**Task:**
Quote verbatim the span of lines that begins the listing below and closes with the line containing "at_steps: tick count".
= = = = =
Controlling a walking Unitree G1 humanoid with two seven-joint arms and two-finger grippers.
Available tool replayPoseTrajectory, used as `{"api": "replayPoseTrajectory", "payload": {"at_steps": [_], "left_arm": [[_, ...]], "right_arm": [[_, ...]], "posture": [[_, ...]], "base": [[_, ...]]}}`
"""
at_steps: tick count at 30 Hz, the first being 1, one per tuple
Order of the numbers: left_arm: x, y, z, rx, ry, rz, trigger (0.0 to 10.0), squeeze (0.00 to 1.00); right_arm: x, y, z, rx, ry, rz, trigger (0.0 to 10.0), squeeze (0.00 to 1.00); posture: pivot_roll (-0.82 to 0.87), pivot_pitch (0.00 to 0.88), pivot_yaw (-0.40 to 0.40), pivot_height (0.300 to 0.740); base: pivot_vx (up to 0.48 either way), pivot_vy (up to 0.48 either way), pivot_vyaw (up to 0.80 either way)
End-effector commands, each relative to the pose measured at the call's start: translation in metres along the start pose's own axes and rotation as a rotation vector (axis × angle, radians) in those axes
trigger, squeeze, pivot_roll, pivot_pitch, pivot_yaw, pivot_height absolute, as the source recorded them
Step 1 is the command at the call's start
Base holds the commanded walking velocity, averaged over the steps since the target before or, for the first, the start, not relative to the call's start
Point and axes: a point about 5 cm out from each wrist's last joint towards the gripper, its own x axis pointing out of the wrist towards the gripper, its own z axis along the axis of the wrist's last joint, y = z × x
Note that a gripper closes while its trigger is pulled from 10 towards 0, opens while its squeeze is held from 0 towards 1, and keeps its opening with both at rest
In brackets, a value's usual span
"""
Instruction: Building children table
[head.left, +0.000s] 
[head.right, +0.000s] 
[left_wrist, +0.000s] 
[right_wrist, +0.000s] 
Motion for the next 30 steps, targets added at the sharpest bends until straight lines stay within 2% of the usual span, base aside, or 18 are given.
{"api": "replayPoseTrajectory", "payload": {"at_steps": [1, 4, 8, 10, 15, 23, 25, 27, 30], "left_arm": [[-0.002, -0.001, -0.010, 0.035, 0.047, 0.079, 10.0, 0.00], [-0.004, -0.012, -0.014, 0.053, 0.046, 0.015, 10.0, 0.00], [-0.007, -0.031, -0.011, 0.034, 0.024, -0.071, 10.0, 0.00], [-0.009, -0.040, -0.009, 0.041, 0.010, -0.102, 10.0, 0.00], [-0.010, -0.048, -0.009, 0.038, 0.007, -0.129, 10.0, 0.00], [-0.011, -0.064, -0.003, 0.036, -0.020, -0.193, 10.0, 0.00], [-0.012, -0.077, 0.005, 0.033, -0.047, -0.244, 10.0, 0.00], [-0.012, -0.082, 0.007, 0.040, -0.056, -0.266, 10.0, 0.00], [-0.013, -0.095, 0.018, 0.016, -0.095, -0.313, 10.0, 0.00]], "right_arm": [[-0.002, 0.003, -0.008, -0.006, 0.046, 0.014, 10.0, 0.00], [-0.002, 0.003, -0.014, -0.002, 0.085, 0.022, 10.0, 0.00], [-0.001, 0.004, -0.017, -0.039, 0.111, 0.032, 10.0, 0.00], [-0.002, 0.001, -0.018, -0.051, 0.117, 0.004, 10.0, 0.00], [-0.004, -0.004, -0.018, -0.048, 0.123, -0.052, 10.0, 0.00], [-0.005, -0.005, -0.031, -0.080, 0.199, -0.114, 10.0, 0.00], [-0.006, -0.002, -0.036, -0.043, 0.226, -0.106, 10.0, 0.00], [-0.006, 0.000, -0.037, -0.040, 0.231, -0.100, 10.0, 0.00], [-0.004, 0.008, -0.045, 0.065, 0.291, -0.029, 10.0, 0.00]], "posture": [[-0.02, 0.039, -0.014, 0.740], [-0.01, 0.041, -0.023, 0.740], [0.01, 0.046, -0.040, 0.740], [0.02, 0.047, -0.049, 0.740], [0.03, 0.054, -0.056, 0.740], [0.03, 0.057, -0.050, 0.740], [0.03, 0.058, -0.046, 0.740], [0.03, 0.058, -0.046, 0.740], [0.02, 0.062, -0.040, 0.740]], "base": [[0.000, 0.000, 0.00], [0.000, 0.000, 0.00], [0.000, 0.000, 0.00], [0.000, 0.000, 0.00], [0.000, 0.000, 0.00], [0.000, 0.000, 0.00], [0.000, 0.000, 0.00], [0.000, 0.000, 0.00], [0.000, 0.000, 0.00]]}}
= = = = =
**Response to the task:**
Controlling a walking Unitree G1 humanoid with two seven-joint arms and two-finger grippers.
Available tool replayPoseTrajectory, used as `{"api": "replayPoseTrajectory", "payload": {"at_steps": [_], "left_arm": [[_, ...]], "right_arm": [[_, ...]], "posture": [[_, ...]], "base": [[_, ...]]}}`
"""
at_steps: tick count at 30 Hz, the first being 1, one per tuple

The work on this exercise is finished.